=== Information shown ===
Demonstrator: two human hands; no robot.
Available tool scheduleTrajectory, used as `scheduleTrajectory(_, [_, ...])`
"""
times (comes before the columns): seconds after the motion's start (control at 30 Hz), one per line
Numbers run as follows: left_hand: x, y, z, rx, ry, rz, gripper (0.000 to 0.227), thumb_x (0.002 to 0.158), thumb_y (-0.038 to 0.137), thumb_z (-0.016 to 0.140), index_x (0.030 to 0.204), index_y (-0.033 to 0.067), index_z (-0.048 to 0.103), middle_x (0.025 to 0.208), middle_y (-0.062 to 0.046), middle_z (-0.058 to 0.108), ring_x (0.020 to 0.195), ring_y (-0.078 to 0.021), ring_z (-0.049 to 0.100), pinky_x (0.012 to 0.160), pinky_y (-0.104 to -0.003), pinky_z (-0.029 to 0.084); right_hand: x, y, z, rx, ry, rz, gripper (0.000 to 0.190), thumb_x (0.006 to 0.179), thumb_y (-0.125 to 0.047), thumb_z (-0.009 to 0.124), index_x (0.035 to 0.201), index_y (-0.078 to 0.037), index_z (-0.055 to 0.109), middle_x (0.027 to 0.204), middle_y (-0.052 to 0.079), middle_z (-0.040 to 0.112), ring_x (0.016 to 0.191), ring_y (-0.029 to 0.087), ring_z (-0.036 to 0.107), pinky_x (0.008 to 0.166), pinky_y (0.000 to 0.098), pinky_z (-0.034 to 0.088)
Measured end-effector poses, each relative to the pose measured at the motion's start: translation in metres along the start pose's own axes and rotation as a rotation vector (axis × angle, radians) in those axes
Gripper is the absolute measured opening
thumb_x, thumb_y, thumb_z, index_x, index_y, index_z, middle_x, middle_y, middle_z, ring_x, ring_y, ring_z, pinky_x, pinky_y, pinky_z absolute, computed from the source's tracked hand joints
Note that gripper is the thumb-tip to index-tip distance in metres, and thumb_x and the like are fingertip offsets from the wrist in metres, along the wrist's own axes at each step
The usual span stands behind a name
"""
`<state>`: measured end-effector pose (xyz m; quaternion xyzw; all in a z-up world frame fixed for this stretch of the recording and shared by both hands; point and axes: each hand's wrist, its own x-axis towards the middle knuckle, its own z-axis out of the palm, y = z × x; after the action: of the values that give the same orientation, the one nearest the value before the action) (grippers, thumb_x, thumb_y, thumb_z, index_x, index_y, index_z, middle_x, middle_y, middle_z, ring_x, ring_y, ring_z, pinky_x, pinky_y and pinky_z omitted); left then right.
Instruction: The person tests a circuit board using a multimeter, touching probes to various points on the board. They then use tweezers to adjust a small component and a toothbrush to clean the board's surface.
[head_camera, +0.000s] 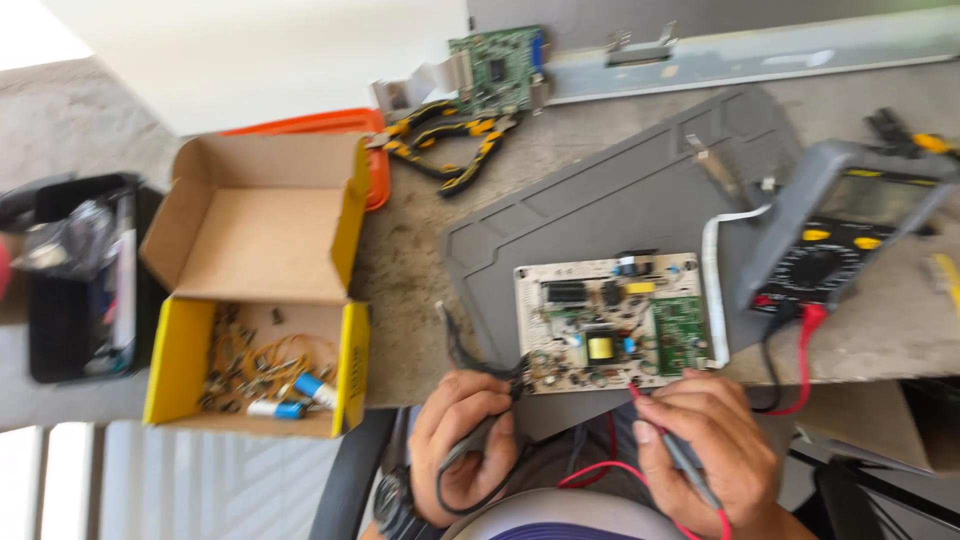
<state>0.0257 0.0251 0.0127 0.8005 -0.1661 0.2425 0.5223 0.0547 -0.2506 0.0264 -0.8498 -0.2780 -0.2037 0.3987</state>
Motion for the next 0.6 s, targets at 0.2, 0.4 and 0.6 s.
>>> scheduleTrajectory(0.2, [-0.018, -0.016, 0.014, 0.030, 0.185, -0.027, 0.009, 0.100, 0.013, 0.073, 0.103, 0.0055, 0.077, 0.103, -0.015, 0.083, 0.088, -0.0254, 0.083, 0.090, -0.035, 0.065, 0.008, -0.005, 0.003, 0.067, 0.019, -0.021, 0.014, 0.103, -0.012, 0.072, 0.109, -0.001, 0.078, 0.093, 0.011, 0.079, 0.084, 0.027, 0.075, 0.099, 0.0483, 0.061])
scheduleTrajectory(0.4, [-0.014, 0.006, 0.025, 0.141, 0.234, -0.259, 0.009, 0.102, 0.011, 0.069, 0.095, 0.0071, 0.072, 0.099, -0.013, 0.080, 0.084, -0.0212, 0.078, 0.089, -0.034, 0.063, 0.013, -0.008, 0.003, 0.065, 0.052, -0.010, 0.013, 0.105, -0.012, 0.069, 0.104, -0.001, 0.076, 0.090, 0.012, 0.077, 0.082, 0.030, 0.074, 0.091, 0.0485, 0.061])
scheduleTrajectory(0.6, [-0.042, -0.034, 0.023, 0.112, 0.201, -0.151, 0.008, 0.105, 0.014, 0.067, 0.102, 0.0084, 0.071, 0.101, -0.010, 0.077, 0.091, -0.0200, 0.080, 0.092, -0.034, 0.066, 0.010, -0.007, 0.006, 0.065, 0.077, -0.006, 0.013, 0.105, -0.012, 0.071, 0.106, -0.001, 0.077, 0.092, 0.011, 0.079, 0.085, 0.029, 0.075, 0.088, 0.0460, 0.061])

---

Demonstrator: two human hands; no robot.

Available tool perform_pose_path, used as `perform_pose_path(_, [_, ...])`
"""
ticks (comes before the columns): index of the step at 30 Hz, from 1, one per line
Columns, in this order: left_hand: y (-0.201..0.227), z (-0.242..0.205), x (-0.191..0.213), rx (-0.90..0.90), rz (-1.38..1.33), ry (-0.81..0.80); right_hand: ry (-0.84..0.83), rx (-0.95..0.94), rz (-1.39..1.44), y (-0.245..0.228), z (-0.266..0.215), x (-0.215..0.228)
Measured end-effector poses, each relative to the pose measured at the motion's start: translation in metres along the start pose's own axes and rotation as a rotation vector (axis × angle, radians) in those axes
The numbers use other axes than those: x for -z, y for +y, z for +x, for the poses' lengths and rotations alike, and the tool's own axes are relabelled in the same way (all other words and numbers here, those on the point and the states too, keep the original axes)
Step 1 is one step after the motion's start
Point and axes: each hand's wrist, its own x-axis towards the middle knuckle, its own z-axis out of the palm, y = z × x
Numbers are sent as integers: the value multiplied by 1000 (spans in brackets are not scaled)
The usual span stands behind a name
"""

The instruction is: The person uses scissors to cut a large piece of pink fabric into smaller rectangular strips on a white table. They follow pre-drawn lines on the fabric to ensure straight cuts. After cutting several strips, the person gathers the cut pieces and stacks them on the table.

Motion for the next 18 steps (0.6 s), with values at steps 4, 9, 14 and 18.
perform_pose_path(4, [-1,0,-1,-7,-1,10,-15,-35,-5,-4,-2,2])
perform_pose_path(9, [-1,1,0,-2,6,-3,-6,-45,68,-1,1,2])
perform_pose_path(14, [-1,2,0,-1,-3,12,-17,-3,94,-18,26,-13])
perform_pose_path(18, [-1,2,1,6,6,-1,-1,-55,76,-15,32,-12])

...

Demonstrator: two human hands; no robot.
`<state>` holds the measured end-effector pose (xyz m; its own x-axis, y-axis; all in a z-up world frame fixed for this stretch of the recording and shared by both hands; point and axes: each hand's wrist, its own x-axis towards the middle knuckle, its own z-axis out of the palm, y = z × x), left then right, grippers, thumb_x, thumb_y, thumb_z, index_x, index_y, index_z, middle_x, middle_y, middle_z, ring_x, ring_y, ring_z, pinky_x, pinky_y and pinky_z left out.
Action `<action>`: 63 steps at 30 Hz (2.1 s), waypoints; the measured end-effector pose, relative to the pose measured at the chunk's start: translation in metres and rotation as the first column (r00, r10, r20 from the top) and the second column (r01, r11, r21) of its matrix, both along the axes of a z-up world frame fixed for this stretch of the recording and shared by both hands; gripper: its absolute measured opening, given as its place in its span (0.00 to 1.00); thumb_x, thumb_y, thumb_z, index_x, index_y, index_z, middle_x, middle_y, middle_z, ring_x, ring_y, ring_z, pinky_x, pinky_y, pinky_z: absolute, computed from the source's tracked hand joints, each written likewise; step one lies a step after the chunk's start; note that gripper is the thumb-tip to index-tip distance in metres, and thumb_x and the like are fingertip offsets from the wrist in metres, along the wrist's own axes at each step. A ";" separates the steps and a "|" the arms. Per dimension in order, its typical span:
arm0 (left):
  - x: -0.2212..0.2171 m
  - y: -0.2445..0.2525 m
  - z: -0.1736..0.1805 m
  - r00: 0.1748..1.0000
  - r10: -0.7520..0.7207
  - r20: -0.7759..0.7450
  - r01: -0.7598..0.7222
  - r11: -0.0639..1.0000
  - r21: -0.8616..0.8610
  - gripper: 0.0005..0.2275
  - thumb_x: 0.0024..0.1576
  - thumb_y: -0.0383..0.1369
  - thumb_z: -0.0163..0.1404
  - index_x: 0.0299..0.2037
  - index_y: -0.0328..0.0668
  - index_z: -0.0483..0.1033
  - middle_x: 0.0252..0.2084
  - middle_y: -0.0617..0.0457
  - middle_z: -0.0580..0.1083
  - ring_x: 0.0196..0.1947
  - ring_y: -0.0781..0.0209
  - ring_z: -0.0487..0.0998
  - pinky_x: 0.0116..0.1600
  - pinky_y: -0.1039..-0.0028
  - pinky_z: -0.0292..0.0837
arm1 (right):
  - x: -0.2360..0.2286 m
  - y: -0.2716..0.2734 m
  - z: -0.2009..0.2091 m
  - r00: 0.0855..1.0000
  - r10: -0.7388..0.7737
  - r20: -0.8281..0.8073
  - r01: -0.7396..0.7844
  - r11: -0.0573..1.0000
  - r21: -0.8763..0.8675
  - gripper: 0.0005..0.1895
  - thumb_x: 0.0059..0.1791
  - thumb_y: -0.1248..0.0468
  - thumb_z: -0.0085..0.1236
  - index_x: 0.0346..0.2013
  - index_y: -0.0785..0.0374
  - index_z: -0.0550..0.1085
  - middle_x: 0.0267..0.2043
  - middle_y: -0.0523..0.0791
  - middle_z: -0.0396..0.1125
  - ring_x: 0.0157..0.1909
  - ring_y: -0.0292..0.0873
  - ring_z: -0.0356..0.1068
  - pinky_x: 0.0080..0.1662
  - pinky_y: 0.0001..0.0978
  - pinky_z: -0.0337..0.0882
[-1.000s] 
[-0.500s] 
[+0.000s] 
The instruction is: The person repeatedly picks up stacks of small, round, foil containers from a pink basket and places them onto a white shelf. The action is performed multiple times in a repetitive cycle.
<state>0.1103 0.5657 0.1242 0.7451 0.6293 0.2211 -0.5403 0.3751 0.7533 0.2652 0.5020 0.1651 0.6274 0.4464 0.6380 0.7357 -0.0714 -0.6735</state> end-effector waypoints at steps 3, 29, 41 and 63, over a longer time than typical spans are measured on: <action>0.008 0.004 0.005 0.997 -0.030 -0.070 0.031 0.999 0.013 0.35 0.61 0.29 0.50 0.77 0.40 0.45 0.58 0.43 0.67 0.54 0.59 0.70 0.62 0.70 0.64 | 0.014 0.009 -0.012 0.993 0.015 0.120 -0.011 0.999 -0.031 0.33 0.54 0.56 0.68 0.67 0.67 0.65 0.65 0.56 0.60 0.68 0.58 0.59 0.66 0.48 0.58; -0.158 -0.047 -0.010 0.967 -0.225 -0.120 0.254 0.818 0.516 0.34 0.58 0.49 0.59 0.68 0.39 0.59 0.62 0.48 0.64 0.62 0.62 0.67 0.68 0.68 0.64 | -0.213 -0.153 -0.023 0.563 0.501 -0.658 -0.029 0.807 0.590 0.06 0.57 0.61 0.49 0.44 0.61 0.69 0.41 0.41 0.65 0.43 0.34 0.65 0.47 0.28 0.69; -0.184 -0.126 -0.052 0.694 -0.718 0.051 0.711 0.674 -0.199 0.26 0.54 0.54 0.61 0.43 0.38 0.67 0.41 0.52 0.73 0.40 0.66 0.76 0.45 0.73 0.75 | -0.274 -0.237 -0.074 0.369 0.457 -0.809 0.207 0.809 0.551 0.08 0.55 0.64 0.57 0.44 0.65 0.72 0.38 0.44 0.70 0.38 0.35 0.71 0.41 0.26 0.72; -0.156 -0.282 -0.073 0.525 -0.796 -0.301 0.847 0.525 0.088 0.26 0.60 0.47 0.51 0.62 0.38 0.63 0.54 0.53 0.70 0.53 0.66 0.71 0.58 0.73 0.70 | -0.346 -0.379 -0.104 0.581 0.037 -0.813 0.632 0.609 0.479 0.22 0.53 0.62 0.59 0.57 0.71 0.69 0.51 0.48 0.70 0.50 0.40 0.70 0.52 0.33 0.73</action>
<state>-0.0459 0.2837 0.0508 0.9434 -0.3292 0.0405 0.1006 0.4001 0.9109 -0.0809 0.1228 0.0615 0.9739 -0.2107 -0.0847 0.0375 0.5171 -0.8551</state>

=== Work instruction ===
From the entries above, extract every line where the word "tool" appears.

=== Exercise output ===
Available tool scheduleTrajectory, used as `scheduleTrajectory(_, [_, ...])`
Available tool perform_pose_path, used as `perform_pose_path(_, [_, ...])`
The numbers use other axes than those: x for -z, y for +y, z for +x, for the poses' lengths and rotations alike, and the tool's own axes are relabelled in the same way (all other words and numbers here, those on the point and the states too, keep the original axes)

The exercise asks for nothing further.